Instructions to follow:
Every line of the listing below is to be repeated exactly; the pictures stay out.

Raw data:

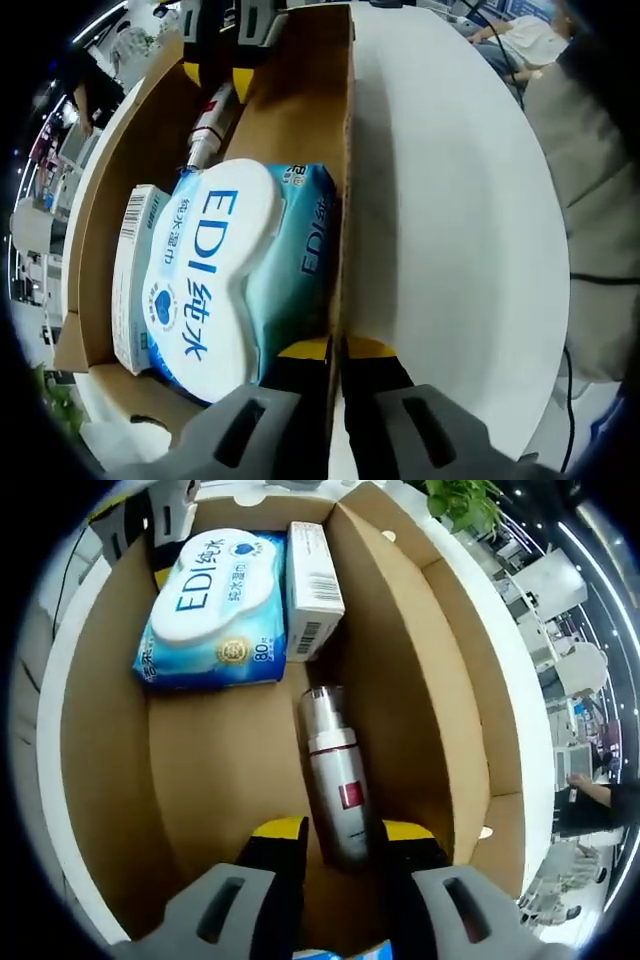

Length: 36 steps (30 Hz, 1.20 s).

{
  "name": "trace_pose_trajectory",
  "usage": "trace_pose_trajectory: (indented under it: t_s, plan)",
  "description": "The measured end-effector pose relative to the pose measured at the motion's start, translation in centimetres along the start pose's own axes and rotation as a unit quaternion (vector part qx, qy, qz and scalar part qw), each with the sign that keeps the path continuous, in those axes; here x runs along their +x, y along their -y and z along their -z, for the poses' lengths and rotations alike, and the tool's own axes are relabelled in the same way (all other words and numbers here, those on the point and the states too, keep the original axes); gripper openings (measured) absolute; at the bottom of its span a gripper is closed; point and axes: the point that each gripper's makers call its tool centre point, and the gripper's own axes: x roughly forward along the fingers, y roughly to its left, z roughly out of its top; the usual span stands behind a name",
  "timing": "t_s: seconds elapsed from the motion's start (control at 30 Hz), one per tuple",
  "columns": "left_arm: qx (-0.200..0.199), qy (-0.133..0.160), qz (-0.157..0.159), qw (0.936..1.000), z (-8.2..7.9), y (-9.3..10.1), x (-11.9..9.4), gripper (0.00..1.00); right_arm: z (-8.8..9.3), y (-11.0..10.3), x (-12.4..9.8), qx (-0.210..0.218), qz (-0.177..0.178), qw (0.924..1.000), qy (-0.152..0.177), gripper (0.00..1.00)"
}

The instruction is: Operate the shoe box by opening the lid, removing the specified soft item, and placing it in the target area until the item is outside and the box remains undamaged.

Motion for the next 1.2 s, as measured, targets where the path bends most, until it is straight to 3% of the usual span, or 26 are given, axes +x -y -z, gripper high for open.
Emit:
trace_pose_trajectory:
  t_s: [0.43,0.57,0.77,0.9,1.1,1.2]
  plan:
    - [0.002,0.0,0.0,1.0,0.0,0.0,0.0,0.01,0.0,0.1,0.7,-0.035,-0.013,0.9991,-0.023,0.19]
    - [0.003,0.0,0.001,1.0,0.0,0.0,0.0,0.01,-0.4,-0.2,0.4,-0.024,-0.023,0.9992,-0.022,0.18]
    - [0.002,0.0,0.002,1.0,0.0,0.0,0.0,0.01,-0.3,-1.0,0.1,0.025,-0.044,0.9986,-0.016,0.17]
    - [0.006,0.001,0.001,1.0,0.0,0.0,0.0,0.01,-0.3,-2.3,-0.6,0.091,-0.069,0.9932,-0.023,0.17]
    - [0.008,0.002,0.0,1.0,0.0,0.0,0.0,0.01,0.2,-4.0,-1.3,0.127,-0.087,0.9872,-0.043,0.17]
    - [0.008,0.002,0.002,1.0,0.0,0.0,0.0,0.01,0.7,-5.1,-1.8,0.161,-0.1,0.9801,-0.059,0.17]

Answer to this exercise:
Length: 36 steps (30 Hz, 1.20 s).

{
  "name": "trace_pose_trajectory",
  "usage": "trace_pose_trajectory: (indented under it: t_s, plan)",
  "description": "The measured end-effector pose relative to the pose measured at the motion's start, translation in centimetres along the start pose's own axes and rotation as a unit quaternion (vector part qx, qy, qz and scalar part qw), each with the sign that keeps the path continuous, in those axes; here x runs along their +x, y along their -y and z along their -z, for the poses' lengths and rotations alike, and the tool's own axes are relabelled in the same way (all other words and numbers here, those on the point and the states too, keep the original axes); gripper openings (measured) absolute; at the bottom of its span a gripper is closed; point and axes: the point that each gripper's makers call its tool centre point, and the gripper's own axes: x roughly forward along the fingers, y roughly to its left, z roughly out of its top; the usual span stands behind a name",
  "timing": "t_s: seconds elapsed from the motion's start (control at 30 Hz), one per tuple",
  "columns": "left_arm: qx (-0.200..0.199), qy (-0.133..0.160), qz (-0.157..0.159), qw (0.936..1.000), z (-8.2..7.9), y (-9.3..10.1), x (-11.9..9.4), gripper (0.00..1.00); right_arm: z (-8.8..9.3), y (-11.0..10.3), x (-12.4..9.8), qx (-0.210..0.218), qz (-0.177..0.178), qw (0.924..1.000), qy (-0.152..0.177), gripper (0.00..1.00)"
}

The instruction is: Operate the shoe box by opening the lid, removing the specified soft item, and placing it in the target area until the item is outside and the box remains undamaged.

Motion for the next 1.2 s, as measured, targets where the path bends most, until it is straight to 3% of the usual span, or 26 are given, axes +x -y -z, gripper high for open.
Emit:
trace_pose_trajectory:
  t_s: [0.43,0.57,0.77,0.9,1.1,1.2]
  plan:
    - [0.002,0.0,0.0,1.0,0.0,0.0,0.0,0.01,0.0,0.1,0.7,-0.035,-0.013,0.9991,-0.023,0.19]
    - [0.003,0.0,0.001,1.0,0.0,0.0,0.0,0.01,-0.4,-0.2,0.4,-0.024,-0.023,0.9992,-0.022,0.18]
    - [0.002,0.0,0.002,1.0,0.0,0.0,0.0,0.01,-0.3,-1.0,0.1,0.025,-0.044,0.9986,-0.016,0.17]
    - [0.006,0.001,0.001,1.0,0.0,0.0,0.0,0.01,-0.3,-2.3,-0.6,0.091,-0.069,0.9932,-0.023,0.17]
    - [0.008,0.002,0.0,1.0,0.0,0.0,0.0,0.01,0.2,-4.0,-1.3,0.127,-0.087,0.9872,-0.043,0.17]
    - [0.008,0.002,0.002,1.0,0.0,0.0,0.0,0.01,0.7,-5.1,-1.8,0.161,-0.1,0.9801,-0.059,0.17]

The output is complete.